Mejora tu español con historias: Las historias de Ángela Santos

Las historias de Ángela Santos, estudiante de Psicología en Buenos Aires

Episodio 3/2020

Era miércoles, 25 de marzo de 2020. En Buenos Aires hacía calor, el tiempo estaba muy lindo, los últimos días realmente cálidos del año probablemente, porque pronto empezaría a hacer más frío, lógicamente, con la llegada del otoño. Pero todavía estaba lindo.

Ángela había vuelto de Europa hacía dos semanas y estaba preparando sus próximos pasos. Todavía no sabía bien qué quería hacer. Había terminado sus estudios de Psicología con mucho éxito y ahora tenía que ver cómo seguiría. Tenía varias alternativas: hacer alguna especialización, empezar en algún hospital general con área de Psicología, trabajar en un hospital psiquiátrico, hacer un doctorado en Psicología, eran distintas las posibilidades que tenía y todavía no sabía realmente qué era lo que quería hacer. En parte esa había sido una de las razón de hacer el viaje a Europa: inspirarse para ver con más claridad qué camino seguir. Pero la inspiración no le había llegado todavía. Eso sí: el paseo había sido divino y lo había disfrutado muchísimo, pero no había encontrado la solución.

—Puedes hacer el doctorado. Son dos años más, pero quizás hasta sea posible trabajar un poquito en ese tiempo, ¿quién sabe? Y además, si no lo haces ahora, ¿cuándo lo vas a hacer?, Inés le sirvió un mate a su hija y se lo dio.
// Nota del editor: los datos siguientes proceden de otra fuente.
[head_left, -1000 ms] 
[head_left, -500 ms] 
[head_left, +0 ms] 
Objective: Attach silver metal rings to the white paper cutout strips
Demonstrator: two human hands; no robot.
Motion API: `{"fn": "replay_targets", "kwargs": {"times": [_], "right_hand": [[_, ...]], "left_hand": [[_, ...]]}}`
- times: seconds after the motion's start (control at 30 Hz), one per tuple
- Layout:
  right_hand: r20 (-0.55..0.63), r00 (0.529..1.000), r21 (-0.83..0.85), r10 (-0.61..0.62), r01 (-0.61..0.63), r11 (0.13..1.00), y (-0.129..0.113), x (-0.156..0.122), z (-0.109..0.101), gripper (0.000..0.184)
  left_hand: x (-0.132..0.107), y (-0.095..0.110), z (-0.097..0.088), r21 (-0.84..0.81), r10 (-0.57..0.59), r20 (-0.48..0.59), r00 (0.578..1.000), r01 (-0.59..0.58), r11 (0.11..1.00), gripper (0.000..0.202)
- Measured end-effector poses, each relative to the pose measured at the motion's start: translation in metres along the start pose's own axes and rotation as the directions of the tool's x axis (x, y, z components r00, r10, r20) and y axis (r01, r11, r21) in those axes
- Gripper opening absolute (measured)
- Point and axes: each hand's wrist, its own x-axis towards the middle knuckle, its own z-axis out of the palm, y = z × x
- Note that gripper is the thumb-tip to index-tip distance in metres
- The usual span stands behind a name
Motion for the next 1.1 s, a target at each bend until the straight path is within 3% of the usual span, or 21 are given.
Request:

—Ya sé, mamá. Tienes razón. Por otro lado, ya quiero dejar de estudiar. Tengo ganas de empezar mi vida… basta de universidad, etc.

—Yo que tú averiguaría bien primero y me tomaría un poco de tiempo para eso. Total, con tu trabajo de “taxista” sobrevives y nosotros también te podemos ayudar.

—Gracias ma, dijo Ángela cuando de repente empezó a sonar su celular.

—Hola María Elena, sí, claro. No me olvidé. Es hoy a las 19:00 hs. Claro que sí…. No, no hace falta que me pases a buscar. Voy sola en mi coche…. No te preocupes. Nos encontramos en la calle Tacuarí. Besito.

Ángela colgó el teléfono y le explicó a su mamá que aquella tarde tendría una clase de tango en una academia y que iría con María Elena. María Elena era muy amiga de Ángela y estaba pasando por una situación complicada, porque hacía un año se había reencontrado con su gran amor. El problema era que ella estaba casada y tenía mellizos de cuatro años… la vida no siempre era un jardín de rosas…

—Es tu primera clase de tango, ¿no, hija?

—No, mamá. No es la primera. Ya había ido antes. Pero la verdad es que ahora que estuve en Europa y todo el mundo me preguntaba la clásica pregunta: “¿Bailas tango?” Porque la gente piensa que si una es argentina automáticamente tiene que saber bailar tango. Y yo le explicaba a todo el mundo que no. Que no lo llevo en la sangre y que no es automático. No todos los argentinos saben bailar tango, siguió Ángela y tenía que reírse cuando recordaba cuántas personas le habían preguntado lo mismo.

—Así que decidiste hacer un curso para que cuando te pregunten la próxima vez, puedas contestarles: “Pero por supuesto que bailo tango.”

Las dos rieron y siguieron tomando mate, como solían hacer cuando Ángela iba a visitar a su madre durante la semana, para pasar unos momentos con ella, conversar, hablar sobre cosas importantes y también sobre cosas de todos los días.

Una hora más tarde, Ángela abrazó a su mamá, las dos se despidieron y Ángela se puso en camino para no llegar tarde a su clase de tango.